Prompt |
Copy out exactly the lines from the first line of the material below through the line containing "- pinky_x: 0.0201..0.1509", and nothing beyond them.

Material provided |
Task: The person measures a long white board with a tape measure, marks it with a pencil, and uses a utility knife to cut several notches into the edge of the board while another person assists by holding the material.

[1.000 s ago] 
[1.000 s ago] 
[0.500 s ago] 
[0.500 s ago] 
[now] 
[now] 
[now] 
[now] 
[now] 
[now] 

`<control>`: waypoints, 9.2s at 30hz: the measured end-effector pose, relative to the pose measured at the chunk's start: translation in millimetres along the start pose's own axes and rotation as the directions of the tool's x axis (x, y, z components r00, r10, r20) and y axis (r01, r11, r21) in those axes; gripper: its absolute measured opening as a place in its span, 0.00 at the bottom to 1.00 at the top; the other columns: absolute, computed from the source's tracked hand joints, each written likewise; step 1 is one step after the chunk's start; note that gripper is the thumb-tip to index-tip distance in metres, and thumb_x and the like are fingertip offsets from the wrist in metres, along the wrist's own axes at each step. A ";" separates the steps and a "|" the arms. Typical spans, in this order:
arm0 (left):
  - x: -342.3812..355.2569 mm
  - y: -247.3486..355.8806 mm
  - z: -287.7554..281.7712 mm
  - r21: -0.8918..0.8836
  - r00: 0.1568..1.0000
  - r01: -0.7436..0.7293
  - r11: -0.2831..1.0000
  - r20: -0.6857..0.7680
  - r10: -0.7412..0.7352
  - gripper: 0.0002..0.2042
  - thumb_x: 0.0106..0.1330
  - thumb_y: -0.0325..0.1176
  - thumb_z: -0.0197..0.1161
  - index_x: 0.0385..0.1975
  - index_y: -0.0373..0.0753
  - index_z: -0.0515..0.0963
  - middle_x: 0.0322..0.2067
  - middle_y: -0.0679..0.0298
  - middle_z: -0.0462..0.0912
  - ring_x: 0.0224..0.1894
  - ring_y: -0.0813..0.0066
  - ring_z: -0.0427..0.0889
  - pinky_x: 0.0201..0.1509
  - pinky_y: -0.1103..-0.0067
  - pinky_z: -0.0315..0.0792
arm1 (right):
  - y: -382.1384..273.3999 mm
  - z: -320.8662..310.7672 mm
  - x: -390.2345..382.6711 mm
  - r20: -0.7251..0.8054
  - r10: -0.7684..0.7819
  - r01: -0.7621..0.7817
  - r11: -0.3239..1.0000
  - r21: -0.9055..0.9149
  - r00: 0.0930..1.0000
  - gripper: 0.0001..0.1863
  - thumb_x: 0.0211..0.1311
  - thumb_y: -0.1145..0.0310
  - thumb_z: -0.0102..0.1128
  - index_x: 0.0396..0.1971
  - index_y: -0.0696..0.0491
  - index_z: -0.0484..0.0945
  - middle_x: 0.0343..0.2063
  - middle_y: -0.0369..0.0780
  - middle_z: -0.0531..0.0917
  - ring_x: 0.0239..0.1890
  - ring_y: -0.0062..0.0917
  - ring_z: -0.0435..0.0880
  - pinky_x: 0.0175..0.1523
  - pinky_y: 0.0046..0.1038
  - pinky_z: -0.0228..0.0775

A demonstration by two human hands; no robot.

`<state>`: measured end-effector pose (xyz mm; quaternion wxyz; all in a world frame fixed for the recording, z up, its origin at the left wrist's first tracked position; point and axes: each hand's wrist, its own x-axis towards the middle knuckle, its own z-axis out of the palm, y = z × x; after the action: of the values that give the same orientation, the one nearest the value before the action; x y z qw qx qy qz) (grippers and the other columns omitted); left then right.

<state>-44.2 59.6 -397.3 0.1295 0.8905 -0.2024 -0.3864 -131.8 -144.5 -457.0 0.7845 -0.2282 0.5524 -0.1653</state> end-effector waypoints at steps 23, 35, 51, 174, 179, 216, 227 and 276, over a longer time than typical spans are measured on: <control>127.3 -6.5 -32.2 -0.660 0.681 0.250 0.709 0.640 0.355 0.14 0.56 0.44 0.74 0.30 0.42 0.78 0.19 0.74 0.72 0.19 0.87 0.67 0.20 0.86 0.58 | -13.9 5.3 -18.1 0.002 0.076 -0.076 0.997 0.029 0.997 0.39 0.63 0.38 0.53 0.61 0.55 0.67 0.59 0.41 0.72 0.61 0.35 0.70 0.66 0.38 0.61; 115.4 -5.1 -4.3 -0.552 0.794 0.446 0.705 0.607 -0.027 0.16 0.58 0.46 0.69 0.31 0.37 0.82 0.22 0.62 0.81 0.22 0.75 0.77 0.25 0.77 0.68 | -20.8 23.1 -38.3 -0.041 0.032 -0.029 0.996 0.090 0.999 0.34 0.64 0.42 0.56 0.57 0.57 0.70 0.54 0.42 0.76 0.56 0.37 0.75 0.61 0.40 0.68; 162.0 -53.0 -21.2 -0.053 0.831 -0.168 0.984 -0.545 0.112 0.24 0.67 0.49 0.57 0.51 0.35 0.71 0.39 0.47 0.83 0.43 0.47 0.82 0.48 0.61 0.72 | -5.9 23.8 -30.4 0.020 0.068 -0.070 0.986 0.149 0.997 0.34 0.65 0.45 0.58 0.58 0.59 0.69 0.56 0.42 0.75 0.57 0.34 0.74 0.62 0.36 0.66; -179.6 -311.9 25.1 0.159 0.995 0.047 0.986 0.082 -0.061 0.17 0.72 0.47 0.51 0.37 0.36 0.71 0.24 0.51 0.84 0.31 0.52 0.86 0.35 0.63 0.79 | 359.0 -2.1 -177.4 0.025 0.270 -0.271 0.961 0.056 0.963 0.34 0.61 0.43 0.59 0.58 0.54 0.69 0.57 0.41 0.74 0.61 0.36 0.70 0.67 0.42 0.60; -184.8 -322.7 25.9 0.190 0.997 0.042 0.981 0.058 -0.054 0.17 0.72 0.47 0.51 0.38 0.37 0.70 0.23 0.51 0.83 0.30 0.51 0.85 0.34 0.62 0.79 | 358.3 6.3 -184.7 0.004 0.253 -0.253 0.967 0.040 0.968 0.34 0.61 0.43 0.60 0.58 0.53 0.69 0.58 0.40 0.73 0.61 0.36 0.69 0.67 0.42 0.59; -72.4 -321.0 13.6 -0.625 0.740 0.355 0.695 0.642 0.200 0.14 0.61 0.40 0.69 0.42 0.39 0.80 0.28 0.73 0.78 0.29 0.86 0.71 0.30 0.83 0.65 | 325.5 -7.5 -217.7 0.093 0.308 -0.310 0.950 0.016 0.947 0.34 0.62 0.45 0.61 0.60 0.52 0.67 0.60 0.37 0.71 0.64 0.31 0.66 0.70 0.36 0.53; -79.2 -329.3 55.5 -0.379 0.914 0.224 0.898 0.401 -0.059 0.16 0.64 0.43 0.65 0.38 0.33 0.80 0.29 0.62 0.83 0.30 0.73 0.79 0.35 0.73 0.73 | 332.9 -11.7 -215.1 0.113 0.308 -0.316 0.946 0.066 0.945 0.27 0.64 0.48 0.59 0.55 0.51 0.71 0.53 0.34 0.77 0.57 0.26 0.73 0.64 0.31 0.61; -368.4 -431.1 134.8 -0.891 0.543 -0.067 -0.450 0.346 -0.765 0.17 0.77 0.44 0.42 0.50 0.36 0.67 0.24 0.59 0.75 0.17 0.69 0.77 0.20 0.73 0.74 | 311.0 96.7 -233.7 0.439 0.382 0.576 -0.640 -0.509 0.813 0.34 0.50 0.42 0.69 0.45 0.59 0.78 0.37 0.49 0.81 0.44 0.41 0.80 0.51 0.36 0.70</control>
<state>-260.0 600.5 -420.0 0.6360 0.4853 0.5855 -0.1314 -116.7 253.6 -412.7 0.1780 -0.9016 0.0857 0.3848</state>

Reply to the exercise |
Task: The person measures a long white board with a tape measure, marks it with a pencil, and uses a utility knife to cut several notches into the edge of the board while another person assists by holding the material.

[1.000 s ago] 
[1.000 s ago] 
[0.500 s ago] 
[0.500 s ago] 
[now] 
[now] 
[now] 
[now] 
[now] 
[now] 

`<control>`: waypoints, 9.2s at 30hz: the measured end-effector pose, relative to the pose measured at the chunk's start: translation in millimetres along the start pose's own axes and rotation as the directions of the tool's x axis (x, y, z components r00, r10, r20) and y axis (r01, r11, r21) in those axes; gripper: its absolute measured opening as a place in its span, 0.00 at the bottom to 1.00 at the top; the other columns: absolute, computed from the source's tracked hand joints, each written likewise; step 1 is one step after the chunk's start; note that gripper is the thumb-tip to index-tip distance in metres, and thumb_x and the like are fingertip offsets from the wrist in metres, along the wrist's own axes at each step. A ";" separates the steps and a "|" the arms. Typical spans, in this order:
arm0 (left):
  - x: -342.3812..355.2569 mm
  - y: -247.3486..355.8806 mm
  - z: -287.7554..281.7712 mm
  - r21: -0.8918..0.8836
  - r00: 0.1568..1.0000
  - r01: -0.7436..0.7293
  - r11: -0.2831..1.0000
  - r20: -0.6857..0.7680
  - r10: -0.7412..0.7352
  - gripper: 0.0002..0.2042
  - thumb_x: 0.0106..0.1330
  - thumb_y: -0.0325..0.1176
  - thumb_z: -0.0197..0.1161
  - index_x: 0.0385..0.1975
  - index_y: -0.0373..0.0753
  - index_z: -0.0515..0.0963
  - middle_x: 0.0322..0.2067
  - middle_y: -0.0679..0.0298
  - middle_z: -0.0462..0.0912
  - ring_x: 0.0224..0.1894
  - ring_y: -0.0813..0.0066
  - ring_z: -0.0427..0.0889
  - pinky_x: 0.0201..0.1509

The answer has been written out completely.